Ustedes también lo hacen, en cierto modo. ¿Quién no se ha preguntado alguna vez en la vida para qué ha venido al mundo? Sobre todo después de terminar la carrera, que te paras a pensar y dices: ¿Y ahora, qué hago con este cuerpo y estos conocimientos que lo llenan? A las instituciones políticas eso también les pasa. Por eso en estos momentos, las 00:35 horas del 19 de julio de 2016, no tenemos Mesa del Congreso y así lo atestigua su página web. Hace 80 años, por una cosa o por la otra, según muchos por una España cainita; por una guerra entre hermanos; por un quítame-allá esa política, estábamos igual que ahora.

Pero hagamos como el PP y no nos paremos a recordar este tipo de cosas.

Hay instituciones que permanentemente están en una postura existencialista: -Congreso, amigo, tú que eres mi Cámara Baja, a ti, que te miro desde encima por ser yo Cámara Alta: ¿Yo para qué sirvo? -pregunta, perdido, el Senado. Luego mira en la Constitución y se da cuenta de que sirve para parar ciertas cosas que no gusten a los y las senadoras, ya sea una reforma constitucional o la lombarda hervida.
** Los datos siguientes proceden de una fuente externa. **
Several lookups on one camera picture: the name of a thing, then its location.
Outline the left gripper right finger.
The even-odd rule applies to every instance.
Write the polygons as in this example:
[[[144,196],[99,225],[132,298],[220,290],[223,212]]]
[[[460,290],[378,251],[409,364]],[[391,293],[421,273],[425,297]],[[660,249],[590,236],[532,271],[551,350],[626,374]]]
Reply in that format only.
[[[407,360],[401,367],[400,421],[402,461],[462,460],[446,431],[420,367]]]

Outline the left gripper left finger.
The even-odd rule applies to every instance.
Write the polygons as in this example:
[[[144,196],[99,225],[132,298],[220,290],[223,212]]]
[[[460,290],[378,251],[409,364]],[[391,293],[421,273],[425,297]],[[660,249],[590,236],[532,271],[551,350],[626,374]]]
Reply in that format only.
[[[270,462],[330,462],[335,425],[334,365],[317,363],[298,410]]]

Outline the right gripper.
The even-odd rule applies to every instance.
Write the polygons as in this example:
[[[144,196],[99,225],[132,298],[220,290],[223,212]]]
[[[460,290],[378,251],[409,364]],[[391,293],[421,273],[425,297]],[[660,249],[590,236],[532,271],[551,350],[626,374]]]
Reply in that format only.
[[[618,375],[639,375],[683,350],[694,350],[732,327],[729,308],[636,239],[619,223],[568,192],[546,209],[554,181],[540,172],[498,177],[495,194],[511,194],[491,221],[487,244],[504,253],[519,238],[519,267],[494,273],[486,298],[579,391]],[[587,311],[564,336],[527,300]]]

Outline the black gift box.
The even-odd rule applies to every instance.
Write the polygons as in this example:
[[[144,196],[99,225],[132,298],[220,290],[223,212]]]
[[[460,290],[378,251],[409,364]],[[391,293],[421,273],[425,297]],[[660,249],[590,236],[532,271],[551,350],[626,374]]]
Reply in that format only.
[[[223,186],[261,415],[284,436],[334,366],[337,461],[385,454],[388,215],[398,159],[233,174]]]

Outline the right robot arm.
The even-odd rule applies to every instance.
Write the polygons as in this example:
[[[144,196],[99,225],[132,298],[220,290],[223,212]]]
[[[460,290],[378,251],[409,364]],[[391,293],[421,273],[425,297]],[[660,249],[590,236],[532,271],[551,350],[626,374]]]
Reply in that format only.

Quizás el siguiente sea el caso que más me llama la atención: ¿Qué sentirá el soldado de gala que siempre sale detrás del Rey levantando una espada en aras de saludarle? ¿No podría ese saludo quedarse en un amistoso “hola, buenas tardes”? ¿Verá su existencia vacía? ¿Se sentirá un objeto, un mero observador de cómo otros pasan y dan discursos llenos de orgullo y satisfacción? ¿Tendrá complejo de cortina o de tapiz?

¿Estará, acaso, concursando al Mejor Saludo de España 2016? ¿Quizás a hombre más saludable?

Reflexiono sobre el verso de Alejandro Sanz: “¿Qué sentirá la sal?, ¿qué sentirá la arena?” A lo cual se responde a sí mismo: “me da pena”, llego a la conclusión de que si ya sabía la respuesta no sé para qué pregunta.

No obstante, me paro a pensar en que es posible que ciertas instituciones que sirven para poco vayan a un coach de los que se llevan ahora para que les diga que en la Constitución pone que sirven para algo y, que si como Institución de España no se sienten contentas con ello, cambien su forma de vida. Lo cual se puede hacer desde que se constituyan las Cortes, por cierto. A ver si quiénes se van a poner existencialistas, al final, van a ser los y las que habitan Cortes y Parlamentos… Y es que resulta, mire usted, que llevamos siete meses muy pesados en los que nada ha servido para nada.